[[ Task inputs open ]]

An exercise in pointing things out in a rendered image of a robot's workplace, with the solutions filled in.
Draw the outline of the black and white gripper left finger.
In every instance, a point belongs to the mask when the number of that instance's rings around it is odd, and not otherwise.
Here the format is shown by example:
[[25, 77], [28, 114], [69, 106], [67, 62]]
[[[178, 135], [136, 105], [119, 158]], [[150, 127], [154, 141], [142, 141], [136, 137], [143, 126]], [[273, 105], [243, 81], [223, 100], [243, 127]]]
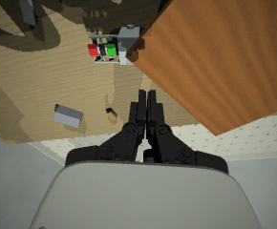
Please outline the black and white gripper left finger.
[[[138, 90], [138, 102], [131, 102], [129, 120], [122, 130], [100, 146], [72, 149], [66, 156], [65, 166], [83, 160], [136, 161], [146, 124], [146, 91]], [[135, 149], [135, 150], [134, 150]]]

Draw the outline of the brown wooden block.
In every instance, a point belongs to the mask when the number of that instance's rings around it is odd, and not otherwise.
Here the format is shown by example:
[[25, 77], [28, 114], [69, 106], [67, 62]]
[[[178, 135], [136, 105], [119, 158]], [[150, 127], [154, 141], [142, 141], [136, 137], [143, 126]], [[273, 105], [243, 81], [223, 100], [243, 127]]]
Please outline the brown wooden block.
[[107, 115], [112, 119], [117, 119], [117, 114], [114, 112], [113, 109], [107, 110]]

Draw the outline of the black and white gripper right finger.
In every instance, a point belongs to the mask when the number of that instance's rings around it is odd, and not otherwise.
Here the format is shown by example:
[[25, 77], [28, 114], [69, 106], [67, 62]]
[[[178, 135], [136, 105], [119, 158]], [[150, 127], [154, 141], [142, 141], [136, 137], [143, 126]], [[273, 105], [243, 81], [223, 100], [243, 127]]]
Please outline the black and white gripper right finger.
[[171, 127], [164, 122], [163, 106], [157, 103], [156, 90], [150, 90], [147, 95], [146, 139], [152, 146], [155, 163], [205, 166], [229, 174], [222, 157], [193, 151], [173, 135]]

[[ Task inputs closed ]]

- Exercise prompt: All entries are to be retyped exactly. Omit any embedded images.

- Exercise solution:
An exercise in pointing things out in a rendered image of a robot's workplace, with the solutions filled in.
Draw the outline of the black and white gripper left finger.
In every instance, a point belongs to the mask when the number of that instance's rings around it is odd, and not otherwise.
Here the format is shown by example:
[[25, 77], [28, 114], [69, 106], [67, 62]]
[[[178, 135], [136, 105], [119, 158]], [[150, 127], [154, 141], [142, 141], [136, 137], [143, 126]], [[273, 105], [243, 81], [223, 100], [243, 127]]]
Please outline the black and white gripper left finger.
[[[138, 90], [138, 102], [131, 102], [129, 120], [122, 130], [100, 146], [72, 149], [66, 156], [65, 166], [83, 160], [136, 161], [146, 124], [146, 91]], [[135, 149], [135, 150], [134, 150]]]

Draw the outline of the brown wooden block.
In every instance, a point belongs to the mask when the number of that instance's rings around it is odd, and not otherwise.
Here the format is shown by example:
[[25, 77], [28, 114], [69, 106], [67, 62]]
[[[178, 135], [136, 105], [119, 158]], [[150, 127], [154, 141], [142, 141], [136, 137], [143, 126]], [[273, 105], [243, 81], [223, 100], [243, 127]]]
Please outline the brown wooden block.
[[107, 115], [112, 119], [117, 119], [117, 114], [114, 112], [113, 109], [107, 110]]

Draw the outline of the black and white gripper right finger.
In every instance, a point belongs to the mask when the number of that instance's rings around it is odd, and not otherwise.
Here the format is shown by example:
[[25, 77], [28, 114], [69, 106], [67, 62]]
[[[178, 135], [136, 105], [119, 158]], [[150, 127], [154, 141], [142, 141], [136, 137], [143, 126]], [[273, 105], [243, 81], [223, 100], [243, 127]]]
Please outline the black and white gripper right finger.
[[171, 127], [164, 122], [163, 106], [157, 103], [156, 90], [150, 90], [147, 95], [146, 139], [152, 146], [155, 163], [205, 166], [229, 174], [222, 157], [193, 151], [173, 135]]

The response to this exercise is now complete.